As I mentioned a bit earlier somewhere, it's crucial for an e-reader to offer
multiple-color highlights. BookFusion has only very recently added this core annotating feature, apparently (iOS & web so far).
On a black-and-white e-ink reader, you've got to forget about
multiple-color highlights, of course, which pretty much excludes all e-ink readers from consideration for me. Yeah, even
colored e-ink readers, because e-ink is just painfully slow for
typing – and I not only use highlights, but frequently also
comment on them extensively.
So extensively, in fact, that sometimes I don't
type (or scribble) anything at all, but instead I
dictate my annotation on the relevant passage. I sometimes dictate for 5 to 10 minutes straight, if I feel the need to argue with some (typically
dead) writer!
An ideal e-reader would be one that would make it possible to record
voice annotations in addition to typed/scribbled ones, but that's perhaps asking too much. (Although a few e-readers do support voice annotations.) I'm OK with dictating my voice annotation into Dropbox, then linking it back to the book I'm reading via an URL – although that does slow me down considerably every time.
I respect
Kobo, by the way. A really solid brand, and I used to own a couple of Kobo e-ink readers. I liked them more than the Kindles for sure.
Ditto for
PocketBook. I in fact currently own a PocketBook e-ink reader, and it's really fine, better than a Kindle, but I just don't use it that much, given my annotation needs.

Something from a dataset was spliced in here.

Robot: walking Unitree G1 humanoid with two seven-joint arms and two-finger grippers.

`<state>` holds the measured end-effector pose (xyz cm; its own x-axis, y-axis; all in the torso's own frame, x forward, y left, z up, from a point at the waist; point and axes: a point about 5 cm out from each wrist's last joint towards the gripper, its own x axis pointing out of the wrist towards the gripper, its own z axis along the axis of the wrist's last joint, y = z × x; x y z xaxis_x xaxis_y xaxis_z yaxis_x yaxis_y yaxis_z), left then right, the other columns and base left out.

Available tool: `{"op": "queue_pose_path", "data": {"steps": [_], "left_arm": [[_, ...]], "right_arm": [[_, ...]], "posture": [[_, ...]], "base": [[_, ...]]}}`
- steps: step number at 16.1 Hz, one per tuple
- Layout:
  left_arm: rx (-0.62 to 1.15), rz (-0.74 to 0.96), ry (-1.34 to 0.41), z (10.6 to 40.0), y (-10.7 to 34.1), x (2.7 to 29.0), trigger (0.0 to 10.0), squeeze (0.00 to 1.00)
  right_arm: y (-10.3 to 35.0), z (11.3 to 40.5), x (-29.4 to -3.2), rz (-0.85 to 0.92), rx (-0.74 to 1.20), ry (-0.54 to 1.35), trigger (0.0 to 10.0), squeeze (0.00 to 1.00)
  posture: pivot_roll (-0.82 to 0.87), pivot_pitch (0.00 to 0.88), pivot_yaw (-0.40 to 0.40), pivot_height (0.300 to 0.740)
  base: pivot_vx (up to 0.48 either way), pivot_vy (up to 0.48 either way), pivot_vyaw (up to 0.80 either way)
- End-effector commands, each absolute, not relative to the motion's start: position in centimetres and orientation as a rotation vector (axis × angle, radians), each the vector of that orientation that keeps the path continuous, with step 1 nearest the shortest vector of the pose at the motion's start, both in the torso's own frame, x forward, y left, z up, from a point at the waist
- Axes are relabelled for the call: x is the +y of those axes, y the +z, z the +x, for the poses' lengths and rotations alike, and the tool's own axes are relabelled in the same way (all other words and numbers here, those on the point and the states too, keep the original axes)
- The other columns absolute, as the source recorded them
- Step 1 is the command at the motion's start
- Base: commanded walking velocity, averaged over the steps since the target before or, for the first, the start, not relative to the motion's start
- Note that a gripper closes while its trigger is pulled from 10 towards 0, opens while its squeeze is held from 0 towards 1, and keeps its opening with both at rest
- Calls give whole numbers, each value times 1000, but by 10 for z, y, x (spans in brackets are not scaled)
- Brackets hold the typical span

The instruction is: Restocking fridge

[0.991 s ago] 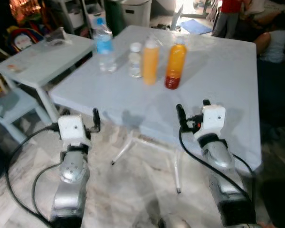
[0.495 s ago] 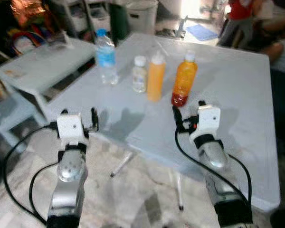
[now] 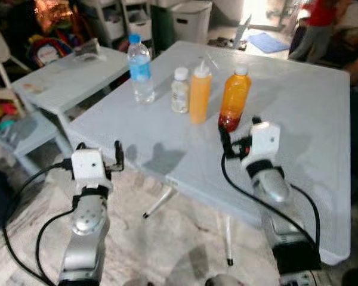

But a friend of mine has just emailed me in response to this thread, pointing out that PocketBook is likewise a potentially good cross-platform solution. There are apparently not only PocketBook apps for iOS and Android, but also a web app. So, a nice competitor for BookFusion. At the same time, the friend warns me that he's been encountering pretty severe issues with the display of
some e-books in PocketBook lately, so for those, he needs to revert to Google Play Books.